Jovem, irreverente e irresistível: palavras simples, mas diretas, adequadas para definir bem, na velocidade do nosso tempo, o impactante espetáculo Realismo. O texto corrosivo de Anthony Neilson, um original de aguda inteligência, exala ironia e irreverência a partir do título, qualidades exploradas com elegância por Tato Consorti, responsável por uma direção sutil, uma bela arqueologia do texto, artesanato de extrema competência. Há uma brincadeira teatral bem calculada o tempo inteiro na cena, situação sob foco também em função da escolha do galã, João Velho, um ator de extensa paleta expressiva, da imagem ingênua ao jovem rebelde.
A proposta é exatamente esta: definir o que é o ser humano, um ser humano, o protagonista, que atende, aliás, pelo nome do ator responsável pelo papel. E o realismo da peça é apresentar um recorte de um dia no imaginário e na intimidade do ator-personagem, apresentado sob o próprio nome do ator, opção mordaz que aponta para a essência da cena: uma sucessão de deslizamentos de significados. Assim, João Velho é o ator que se apresenta como personagem, que é herói da ação que não é ação nenhuma, posto que acontece em um sábado, dia de inação, e é apenas vida íntima, cotidiana e imaginária, de limites esfumados entre a imaginação e a concretude da vida do personagem. Muito da ação cênica se revela, aos poucos, como devaneio do herói, o que seria, para o senso comum, o avesso do realismo.
Confuso?
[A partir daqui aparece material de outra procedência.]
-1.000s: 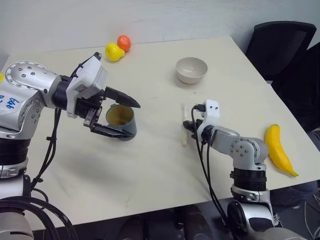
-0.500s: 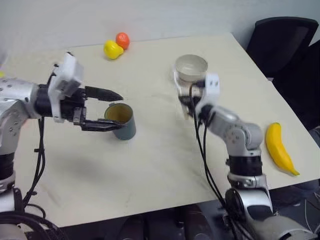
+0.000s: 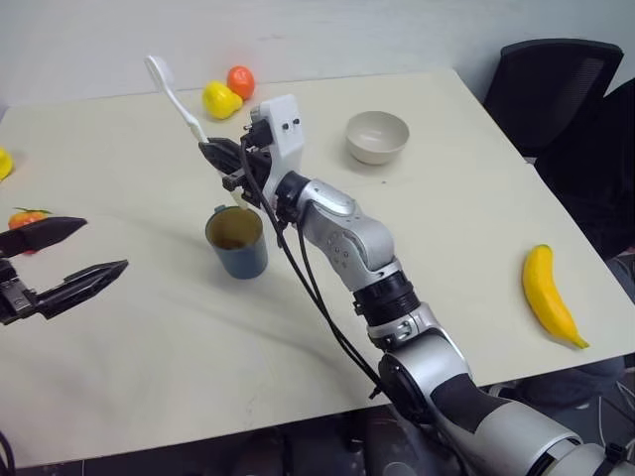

Sim – em boa parte, este é o objetivo, para sugerir que o realismo é um ato subjetivo, um ato de percepção individual, em lugar de uma condição exterior objetiva e pré-dada. E o sujeito, assim, a pessoa, desponta como um estado de corrosão, uma ilha de solidão.
Dificilmente poderia ter sido encontrado um intérprete melhor para o projeto: um ar entre a inocência e a malícia, uma sugestão de anjo e de demônio, um impulso de contemplação e de pausa de ação são ingredientes naturais no perfil de ator de João Velho, bela figura de galã romântico bandido. O elenco complementar se reveza em vários papéis, à disposição para configurar situações entre o delírio e o real. Os atores respondem com eficiência, em um tom oscilante, marcado por alguma realidade e farto clima suspensivo e duvidoso, linha fundamental para que o tal realismo se torne pergunta obsessiva, insinuação de dúvida.
O cenário de Aurora dos Campos responde com fina percepção ao projeto da montagem: apresenta fiapos do real em espaços múltiplos, lugares-ilha convincentes, mas descosidos entre si como os lances espontâneos automáticos da percepção individual. Muito de seu efeito nasce da luz bem arquitetada, de Tomás Ribas. Os figurinos de Antônio Guedes complementam o jogo, com mudanças de época e de estilo adequadas, pois há uma variação de tempo entre as vivencias-imagem do protagonista. Para completar o jogo, vale destacar uma nota peculiar do projeto – a encenação foi idealizada por um coletivo que atende pelo nome singular de Imprecisa Companhia. Mais não se poderia desejar, para contemplar em cena atos contra a mesmice, gestos saudáveis de pura irreverência teatral.